In the quiet of sleep, the small movements of the pupils reveal an extraordinary secret: the delicate act of the brain to preserve the memories while forging new ones.
The eyes never lie (not even when you sleep) and memory is a fragile and fleeting thing. It allows us to retain the faces of our loved ones, to travel family roads and to master new skills. But how does the brain keep the old memories intact and make room for new ones? Scientists wondered about this for decades, in particular about the phenomenon known as “catastrophic oblivion“, In which the new information overwrite the old acquaintance.
The researchers have discovery an surprising bond between the Pupilla size during sleep and the way in which memories are developed. Their discoveries could offer clues to improve memory in humans and even inspire progress in artificial intelligence.
The study
Sleep is divided into two main phases: Rem (rapid eye movement) and. Non REM sleep is the body repair workshop, where breathing slows down, the muscles relax and memories are consolidated silently in the deepest phases. It is a moment of recovery, both physical and mental. Then comes REM sleep, a more mysterious phase characterized by flickering eyes under closed eyelids, intensified brain activities and vivid dreams.
Scholars monitored the brain and pupils while the subjects slept. They noticed a scheme: During a non -REM sleeping specification, the pupils contracted, reporting the consolidation of the tasks just learned. Subsequently, as the pupils dilated, the oldest memories were revisited and strengthened.
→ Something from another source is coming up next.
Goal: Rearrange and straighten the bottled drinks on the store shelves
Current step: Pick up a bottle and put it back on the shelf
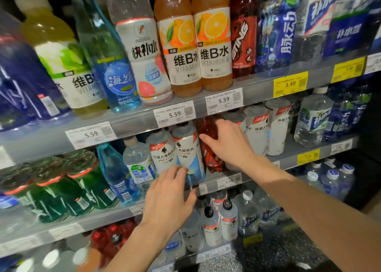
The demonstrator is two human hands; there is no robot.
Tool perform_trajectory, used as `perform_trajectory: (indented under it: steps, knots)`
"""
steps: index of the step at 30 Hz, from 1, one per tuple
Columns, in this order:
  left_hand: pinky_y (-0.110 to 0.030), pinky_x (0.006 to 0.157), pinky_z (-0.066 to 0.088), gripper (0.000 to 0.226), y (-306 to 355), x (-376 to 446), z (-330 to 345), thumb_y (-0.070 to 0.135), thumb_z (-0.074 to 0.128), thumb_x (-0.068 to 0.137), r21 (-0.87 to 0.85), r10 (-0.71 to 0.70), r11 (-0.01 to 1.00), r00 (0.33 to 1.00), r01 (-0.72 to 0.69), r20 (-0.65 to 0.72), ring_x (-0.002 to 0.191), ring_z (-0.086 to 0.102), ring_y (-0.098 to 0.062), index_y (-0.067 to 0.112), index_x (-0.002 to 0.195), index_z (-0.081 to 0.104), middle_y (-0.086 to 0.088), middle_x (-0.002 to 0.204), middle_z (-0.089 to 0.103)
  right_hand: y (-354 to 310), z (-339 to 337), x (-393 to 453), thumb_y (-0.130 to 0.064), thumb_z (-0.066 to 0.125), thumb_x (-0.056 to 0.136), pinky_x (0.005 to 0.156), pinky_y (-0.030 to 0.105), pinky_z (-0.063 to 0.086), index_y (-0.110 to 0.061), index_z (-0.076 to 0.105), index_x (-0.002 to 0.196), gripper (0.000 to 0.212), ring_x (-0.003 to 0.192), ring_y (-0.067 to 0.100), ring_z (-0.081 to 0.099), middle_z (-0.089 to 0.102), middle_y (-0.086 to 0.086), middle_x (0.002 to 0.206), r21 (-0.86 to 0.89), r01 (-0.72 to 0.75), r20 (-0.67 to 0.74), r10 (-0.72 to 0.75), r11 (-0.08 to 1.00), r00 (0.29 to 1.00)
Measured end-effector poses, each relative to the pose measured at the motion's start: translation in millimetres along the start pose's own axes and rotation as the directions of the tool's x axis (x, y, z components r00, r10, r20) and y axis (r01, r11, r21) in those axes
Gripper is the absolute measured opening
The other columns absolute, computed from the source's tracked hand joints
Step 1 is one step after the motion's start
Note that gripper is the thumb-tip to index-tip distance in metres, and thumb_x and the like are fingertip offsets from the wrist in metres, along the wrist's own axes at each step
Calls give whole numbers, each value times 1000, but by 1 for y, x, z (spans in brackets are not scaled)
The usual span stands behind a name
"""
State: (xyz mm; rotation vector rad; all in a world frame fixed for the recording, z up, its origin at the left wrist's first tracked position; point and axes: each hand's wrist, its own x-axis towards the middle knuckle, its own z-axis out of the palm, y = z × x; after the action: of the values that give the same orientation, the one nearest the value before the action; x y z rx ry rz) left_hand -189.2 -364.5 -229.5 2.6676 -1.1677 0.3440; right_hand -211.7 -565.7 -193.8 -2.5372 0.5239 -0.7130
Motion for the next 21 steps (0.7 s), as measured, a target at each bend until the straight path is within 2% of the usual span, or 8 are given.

The research revealed a previously unknown microstructure of non-rehem sleep, in which the brain alternates the elaboration of new and old memories. By interrupting sleep in critical moments, the researchers found that it was difficult to remember recent or older tasksdepending on the moment of interruption.
This study is promising for artificial intelligence. Neural networks, the backbone of artificial intelligence systems, often face challenges similar to catastrophic oblivion. Insights on how the brain protects and consolidates memories could inspire more robust automatic learning algorithms.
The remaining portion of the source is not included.